Теперь, Аня, о Рузе. Через два месяца после похорон, когда для отца мы уже давно не могли ничего сделать, бабушка вдруг решила, что его последнее желание она обязана выполнить и что он всегда хотел быть похороненным на этом кладбище под Рузой. И я, и ее подруги отговаривали бабушку, в один голос объясняли, что от нашего дома добираться туда больше трех часов, целое путешествие, и, значит, часто приезжать на кладбище она не сумеет; это сейчас, а что будет дальше – здоровее ведь она не становится. Все понимали, что кладбище должно быть близко, тогда она сможет ухаживать за могилой, следить, чтобы там худо-бедно все было в порядке. Но бабушка ничего слушать не хотела, только повторяла, что отец рузское кладбище очень любил, когда жил в «Актерах», чуть не каждый день поднимался на здешний холм, сидел, смотрел на реку, на луг и рощу на другом берегу. Наконец мы сюда приехали. Разыскали в соседней деревне пьяненького старичка-сторожа, от него узнали, где в Рузе найти женщину, которая этим хозяйством ведает, но было уже поздно, холодно и темно, бабушка совсем окоченела, и нам пришлось вернуться домой. Снова в Рузе мы оказались лишь через две недели, когда бабушка, кое-как залечив грипп, заявила, что она «в форме». Меня одного она отпустить не соглашалась.
В горсовете нам сказали, что на работе кладбищенской начальницы сегодня не будет, и тут же легко дали ее домашний адрес. Руза городок небольшой, и нашли мы ее быстро, однако встречены были неласково: сначала она допытывалась, кто нас послал, а затем сообщила, что еще три года назад кладбище закрыли. На холме, когда попытались рыть могилы, ниже отметки «тридцать» начались оползни, и теперь после каждого сильного дождя один-два гроба приходится перезахоранивать. Бабушка стала говорить, что мы все хорошо понимаем и будем благодарны, но та ее срезала, заявила, что кладбище не простое, а мемориальное и следят за ним строго. Там могилы двух замечательных местных поэтов из крестьян – отца и сына, вообще, поэтов на Руси было много, а из народа – раз и обчелся, и вот двое из них похоронены здесь, на ее кладбище. Но потом она смягчилась, сказала, что сейчас как раз туда едет и мы, если хотим, можем поехать с ней.

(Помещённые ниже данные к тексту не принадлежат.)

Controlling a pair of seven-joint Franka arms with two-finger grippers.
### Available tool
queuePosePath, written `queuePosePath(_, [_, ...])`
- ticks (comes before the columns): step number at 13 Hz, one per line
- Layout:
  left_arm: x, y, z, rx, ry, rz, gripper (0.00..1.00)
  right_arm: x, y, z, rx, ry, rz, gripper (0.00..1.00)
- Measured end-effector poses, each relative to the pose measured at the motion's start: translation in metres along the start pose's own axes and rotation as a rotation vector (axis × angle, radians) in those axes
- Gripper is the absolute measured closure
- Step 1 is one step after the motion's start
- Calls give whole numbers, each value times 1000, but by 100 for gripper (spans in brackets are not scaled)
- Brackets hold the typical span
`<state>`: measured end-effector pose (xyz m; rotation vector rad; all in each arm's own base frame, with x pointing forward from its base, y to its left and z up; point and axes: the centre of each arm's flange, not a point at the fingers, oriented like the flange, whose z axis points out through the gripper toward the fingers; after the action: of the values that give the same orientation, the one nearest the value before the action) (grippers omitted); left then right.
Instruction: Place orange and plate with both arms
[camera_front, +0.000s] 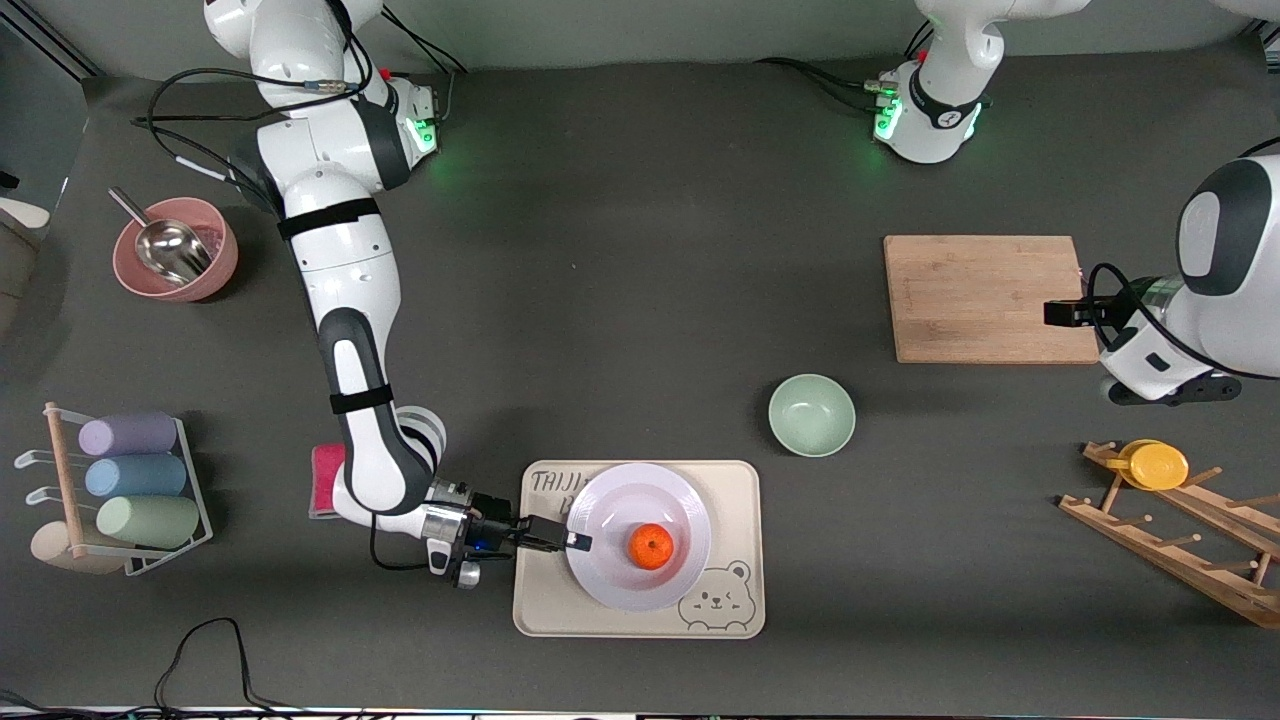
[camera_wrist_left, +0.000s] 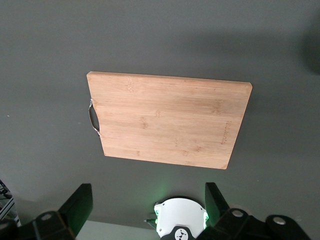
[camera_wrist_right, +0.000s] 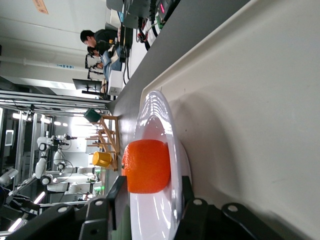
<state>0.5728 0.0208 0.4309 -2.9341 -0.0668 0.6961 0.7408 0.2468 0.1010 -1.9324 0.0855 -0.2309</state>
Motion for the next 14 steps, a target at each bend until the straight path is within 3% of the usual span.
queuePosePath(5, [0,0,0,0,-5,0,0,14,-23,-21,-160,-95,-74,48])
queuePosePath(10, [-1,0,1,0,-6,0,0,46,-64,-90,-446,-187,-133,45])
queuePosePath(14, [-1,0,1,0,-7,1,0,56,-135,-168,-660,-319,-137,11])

Дома, когда мы собирались в Рузу, бабушка говорила, что вот ведь каким мы были многочисленным и сильным родом, а своего места у нас никогда не было, настоящие кочевники. Чуть не треть расстреляна или погибла в лагерях, лежат неизвестно где, троих убило на войне, а те, что остались, будто приживалки, разбрелись по женам и мужьям. Сам я ничего подобного от отца не слышал, такие речи на него вообще были похожи мало, но бабушке это он, может, и вправду объяснял.
Кладбищенская директриса была, конечно, дошлой бабой. В машине, обрабатывая нас по второму кругу, она снова начала с того, что кладбище раз и навсегда закрыто, хоронят там только тех, у кого уже есть земля. И тут бабушка разрыдалась. Раньше она кое-как держалась, а теперь ревела совершенно по-старушечьи, всхлипывая и задыхаясь, и я не мог ее успокоить. Это, наверное, продолжалось бы долго, но директриса, увидев, что мы капитулировали, перешла к делу: сказала, что один маленький участок у нее все же есть, тем более отец тоже был писатель и, значит, соответствует профилю. Место, правда, у ограды, зато красивый вид. В общем, если для нас так важно, чтобы отец был похоронен именно здесь, она попробует помочь, оформление будет нам стоить примерно тысячу долларов.